Но в эти дни песчаной непогоды, когда казарма стонала и вздрагивала от бурных порывов ветра, я вдруг услышал, что она напевает песенку. Песенка часто обрывалась, потому что девочке трудно было дышать — не то от пыли, не то от болезни. А какая у ней была болезнь, я не знал, да и не знал, вероятно, никто. Я даже испугался, когда услышал этот детский голосок. В это время я подметал пол в казарме и сгребал мокрый песок в кучу у порога. В казарме было сумеречно, мутно: окна между нижними и верхними нарами пропускали тусклый жёлтый свет, скучный до лихоты. Я тоже задыхался, тосковал, и мне неудержимо хотелось убежать из казармы. И опять испугал меня голосок Феклуши:
— Иди-ка сюда, Федя! Чего-то я тебе скажу. Я всё жду да жду тебя, а ты хоть бы глазком повёл…
С девочками я в деревне не водился — это не было принято в нашей мальчишечьей среде. В Астрахани я поневоле сдружился с Манюшкиной Дуняркой. Мы жили в одной комнатке, вместе сучили чалки, вместе сидели за столом и вместе проводили вечера за рукодельем. Но Дунярка нравилась мне своей независимостью, беспокойным нравом, предприимчивостью и жизнерадостностью. И когда я вспоминал наше путешествие к волжским пристаням, к кремлю, на рынок и в городской сад, в душе чувствовал к ней уважение: она казалась мне смелее и храбрее любого мальчишки. Я больно переживал разлуку с нею и тосковал по ней даже здесь, на промысле.

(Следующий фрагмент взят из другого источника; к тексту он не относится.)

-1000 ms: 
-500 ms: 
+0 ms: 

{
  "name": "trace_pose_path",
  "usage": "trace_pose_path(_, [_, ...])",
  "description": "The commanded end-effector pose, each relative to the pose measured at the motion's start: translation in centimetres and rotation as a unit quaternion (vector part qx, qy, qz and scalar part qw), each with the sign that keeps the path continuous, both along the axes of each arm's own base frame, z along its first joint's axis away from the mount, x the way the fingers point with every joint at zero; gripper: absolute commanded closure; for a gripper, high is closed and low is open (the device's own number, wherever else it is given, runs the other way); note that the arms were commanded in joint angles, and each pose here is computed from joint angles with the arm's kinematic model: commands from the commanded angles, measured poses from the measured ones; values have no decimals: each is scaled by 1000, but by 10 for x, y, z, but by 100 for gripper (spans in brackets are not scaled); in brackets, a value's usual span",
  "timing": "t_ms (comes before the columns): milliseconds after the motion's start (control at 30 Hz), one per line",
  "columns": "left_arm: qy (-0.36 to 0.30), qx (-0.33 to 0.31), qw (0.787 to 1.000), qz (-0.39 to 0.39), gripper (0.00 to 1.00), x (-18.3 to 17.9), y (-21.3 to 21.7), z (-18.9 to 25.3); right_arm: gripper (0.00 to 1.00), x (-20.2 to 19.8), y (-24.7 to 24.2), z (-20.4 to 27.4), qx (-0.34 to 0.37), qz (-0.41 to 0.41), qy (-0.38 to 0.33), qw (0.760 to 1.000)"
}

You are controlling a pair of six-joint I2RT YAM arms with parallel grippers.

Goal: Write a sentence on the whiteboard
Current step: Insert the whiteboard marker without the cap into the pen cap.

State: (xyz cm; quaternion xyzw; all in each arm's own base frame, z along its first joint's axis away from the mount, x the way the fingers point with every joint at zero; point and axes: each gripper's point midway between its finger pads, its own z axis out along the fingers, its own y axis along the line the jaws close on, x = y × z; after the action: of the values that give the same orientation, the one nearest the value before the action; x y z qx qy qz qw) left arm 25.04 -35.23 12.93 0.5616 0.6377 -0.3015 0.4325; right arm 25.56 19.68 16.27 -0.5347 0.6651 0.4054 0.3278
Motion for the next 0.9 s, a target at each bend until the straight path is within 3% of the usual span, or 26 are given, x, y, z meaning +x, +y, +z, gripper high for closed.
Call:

А Феклуша казалась мне совсем маленькой и была похожа на калечку. Но когда я вглядывался в её страдальческое личико, она казалась мне взрослой, умудрённой жизнью девушкой.
Тётя Мотя ласково прогудела мне:
— Иди, иди к ней, милок! Ребячье-то сердце дорого стоит.
Феклуша встретила меня без улыбки, но протянула ко мне жёлтенькие ручки и пристально вгляделась в моё лицо.
— Ты не гнушайся мной, Федя. У меня душенька-то, как стёклышко. Я словно летаю над людями-то — лёгонькая-лёгонькая… Тебе жалко меня, чую. А ты не жалей — жалеть меня не надо. Жалеют бессчастных, а я — как ангель, как облачко над землёй.
Она не говорила, а напевно причитала и играла пальчиками, словно плела какой-то невидимый узор.
— Сколько тебе годочков-то? Мне уж одиннадцать. Только ножки у меня не ходят да кровки мало. Это мне Матрёша сказала: она, Матрёша-то, всё видит, всё знает. А ты вот этакий крепенький, как солёный огурчик. Страсть я люблю огурчики солёные! Да только во сне их вижу. Лежат они передо мною в рассольце и словно бы смеются, а взять их никак нельзя: встрепенутся и юркнут на дно.
И она впервые улыбнулась. Я сидел на краю нар и чувствовал себя сначала неловко, словно связанный, не знал, о чём говорить и как себя вести с нею. Но она будто вдруг расцвела и затрепетала. Всегда неподвижная, молчаливая, угасшая, она вспыхнула, когда я подошёл и сел перед нею на нары. Голосок Феклуши, тоненький, как ниточка, распевал, не замолкая, словно она давно ждала этого часа, когда можно наговориться всласть. Глаза её поголубели и стали глубокими.